I loved kinging for the ways in which it critiqued—NOT reproduced—stock versions of masculinity, misogyny, and racism. So, imagine my embarrassment and sorrow then when one of the kings in my troupe lip-synced the lyrics “she’s a crazy bitch but she fucks so good I’m on top of it” while thrusting his dick in audience members’ faces. His performance was not to critique these lyrics but rather to act them out… literally. I once confronted a king about the lyrics in their act, asking if/how they saw those lyrics as misogynist. The king laughed as said “oh I figured you’d be mad about that because you’re a feminist.” What? You aren’t? No, I guess you aren’t. I’ve likewise found it troubling that in a mostly white troupe kings with white skin privilege are unreflectively appropriating (sometimes in blackface!) the music of artists of colour. We need a dialogue about this! It doesn’t feel ok.
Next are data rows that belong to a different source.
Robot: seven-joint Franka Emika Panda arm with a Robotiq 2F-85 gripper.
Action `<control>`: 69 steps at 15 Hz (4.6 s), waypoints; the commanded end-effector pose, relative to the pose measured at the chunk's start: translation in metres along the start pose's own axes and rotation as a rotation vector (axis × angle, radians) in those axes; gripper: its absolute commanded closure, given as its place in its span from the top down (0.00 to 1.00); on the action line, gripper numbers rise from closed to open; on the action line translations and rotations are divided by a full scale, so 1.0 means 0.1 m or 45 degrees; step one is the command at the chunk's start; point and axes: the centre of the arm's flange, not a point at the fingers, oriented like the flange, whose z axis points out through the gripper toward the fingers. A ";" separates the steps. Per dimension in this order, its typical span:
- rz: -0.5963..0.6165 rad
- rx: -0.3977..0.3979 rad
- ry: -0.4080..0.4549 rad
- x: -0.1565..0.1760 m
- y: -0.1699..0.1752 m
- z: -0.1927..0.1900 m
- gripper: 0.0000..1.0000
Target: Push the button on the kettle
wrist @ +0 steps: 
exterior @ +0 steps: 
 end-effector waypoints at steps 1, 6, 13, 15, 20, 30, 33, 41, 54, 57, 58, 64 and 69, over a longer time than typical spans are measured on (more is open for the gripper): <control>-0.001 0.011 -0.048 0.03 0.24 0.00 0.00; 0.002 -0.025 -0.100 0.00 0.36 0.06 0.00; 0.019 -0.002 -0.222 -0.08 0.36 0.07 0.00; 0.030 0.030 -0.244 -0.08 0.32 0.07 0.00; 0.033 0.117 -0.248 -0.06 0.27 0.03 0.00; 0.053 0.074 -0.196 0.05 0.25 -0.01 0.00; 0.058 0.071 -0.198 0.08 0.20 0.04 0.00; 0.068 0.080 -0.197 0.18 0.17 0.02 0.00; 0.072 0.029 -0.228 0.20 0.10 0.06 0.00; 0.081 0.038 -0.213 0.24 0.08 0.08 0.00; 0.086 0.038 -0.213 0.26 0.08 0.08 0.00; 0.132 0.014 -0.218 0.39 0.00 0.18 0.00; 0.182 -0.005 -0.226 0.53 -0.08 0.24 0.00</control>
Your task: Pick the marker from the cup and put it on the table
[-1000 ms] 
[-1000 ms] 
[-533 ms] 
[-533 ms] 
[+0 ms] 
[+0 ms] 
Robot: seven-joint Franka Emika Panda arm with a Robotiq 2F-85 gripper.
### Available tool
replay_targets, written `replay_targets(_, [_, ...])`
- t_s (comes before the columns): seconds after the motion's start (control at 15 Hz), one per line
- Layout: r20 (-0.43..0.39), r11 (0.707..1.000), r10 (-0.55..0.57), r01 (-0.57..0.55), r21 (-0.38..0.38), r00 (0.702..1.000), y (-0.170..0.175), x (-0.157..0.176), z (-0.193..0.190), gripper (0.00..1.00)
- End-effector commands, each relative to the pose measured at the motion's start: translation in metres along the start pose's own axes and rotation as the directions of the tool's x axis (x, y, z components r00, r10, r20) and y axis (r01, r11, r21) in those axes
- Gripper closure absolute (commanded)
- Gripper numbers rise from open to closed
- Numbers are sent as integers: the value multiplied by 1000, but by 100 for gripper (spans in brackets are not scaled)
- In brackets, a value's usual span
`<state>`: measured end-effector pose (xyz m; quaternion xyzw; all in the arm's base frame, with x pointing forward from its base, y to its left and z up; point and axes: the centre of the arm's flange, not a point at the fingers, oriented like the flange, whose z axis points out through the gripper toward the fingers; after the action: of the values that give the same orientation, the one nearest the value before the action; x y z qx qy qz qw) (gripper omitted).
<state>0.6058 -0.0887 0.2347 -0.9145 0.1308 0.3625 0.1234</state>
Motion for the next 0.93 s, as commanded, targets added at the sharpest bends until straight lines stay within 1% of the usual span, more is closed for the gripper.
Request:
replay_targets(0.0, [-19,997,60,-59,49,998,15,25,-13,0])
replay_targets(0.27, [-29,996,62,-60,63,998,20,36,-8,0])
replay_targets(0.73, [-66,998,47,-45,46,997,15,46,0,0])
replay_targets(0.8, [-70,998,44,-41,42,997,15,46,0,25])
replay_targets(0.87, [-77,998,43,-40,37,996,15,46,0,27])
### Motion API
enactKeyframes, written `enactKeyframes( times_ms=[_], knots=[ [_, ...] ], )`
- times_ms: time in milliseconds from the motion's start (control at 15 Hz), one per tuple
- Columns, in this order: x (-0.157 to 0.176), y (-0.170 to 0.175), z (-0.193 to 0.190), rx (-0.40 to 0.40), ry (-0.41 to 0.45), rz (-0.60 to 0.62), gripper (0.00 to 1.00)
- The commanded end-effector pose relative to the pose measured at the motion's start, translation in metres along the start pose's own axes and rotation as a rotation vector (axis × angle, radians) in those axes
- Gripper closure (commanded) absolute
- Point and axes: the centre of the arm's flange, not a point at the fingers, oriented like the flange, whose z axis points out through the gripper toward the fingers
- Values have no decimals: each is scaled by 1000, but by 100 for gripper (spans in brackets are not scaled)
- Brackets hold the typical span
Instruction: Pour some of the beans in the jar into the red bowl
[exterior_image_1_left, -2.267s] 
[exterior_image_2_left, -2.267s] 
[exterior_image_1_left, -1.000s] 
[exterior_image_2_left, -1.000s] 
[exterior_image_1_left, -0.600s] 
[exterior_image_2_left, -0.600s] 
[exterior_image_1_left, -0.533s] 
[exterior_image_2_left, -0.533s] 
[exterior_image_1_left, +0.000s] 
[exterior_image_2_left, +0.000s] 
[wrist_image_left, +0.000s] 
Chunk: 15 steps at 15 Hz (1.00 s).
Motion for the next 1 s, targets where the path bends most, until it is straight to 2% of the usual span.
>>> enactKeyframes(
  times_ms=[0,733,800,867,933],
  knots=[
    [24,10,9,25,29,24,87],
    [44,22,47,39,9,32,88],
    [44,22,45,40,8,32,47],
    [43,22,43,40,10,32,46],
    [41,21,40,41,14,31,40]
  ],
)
For two and a half years I belonged to a local gender performance troupe. This troupe was (in its heyday) somewhat unique in that performers worked from a variety of places on the gender spectrum. There was even a short time period during which those of us who performed mostly femmes roles outnumbered the dragkings, queens, andro, bois... It was during this time I felt our troupe was growing toward something highly political and subversive, mainly because the quality of the acts and the details we put into each show was (I believe) at its peak. But it was also during this “femme heavy” time that everything seemed to fall to pieces.

Particular femmes were called out as “intimidating” because our voices were loud, we were outspoken, and thus labeled “a force to be reckoned with.” What does that mean? We were ladies with opinions, holy shit. Call the cops. And somehow these critiques got anchored to our performances of femmeness, despite the diverse ways in which we each interpreted and enacted femme identity. It was a weird and upsetting turning point that (for me) underscored a reproduction of gender division and sexism in a community I once thought to be safer of sorts.

I didn’t know how to reconcile all this stuff at the time so after some email exchanges and breakdown meetings I made the decision to resign from the troupe. But as I write this blog I have to wonder if all of this stuff is deeply connected. A lot of the debates about venues and art and elitism were intertwined with discussions about how our troupe needed a balance between political acts and entertainment—as if these are mutually exclusive terms! But maybe that’s just it: my overwhelming enthusiasm for dragkinging was about queering (as a verb) our costumes, our genders and our sense of creativity itself in ways that COULD NOT be distilled or separated out. Queering, to me, IS political in a way that affects and alters the idea of performance itself—its venues, audiences, performers and their acts. And I guess not everyone welcomes that kind of change no matter how open or unspecified or nonlinear it is. Change is scary when it asks us to question how some people are unfairly privileged in a setting that claims to be collaborative.

So in my world, the carnival lights are off. My wigs, boas, chest hair, tutus, tiaras, and cop hats are in a drawer. And I’m looking for something queer to do on a Saturday night.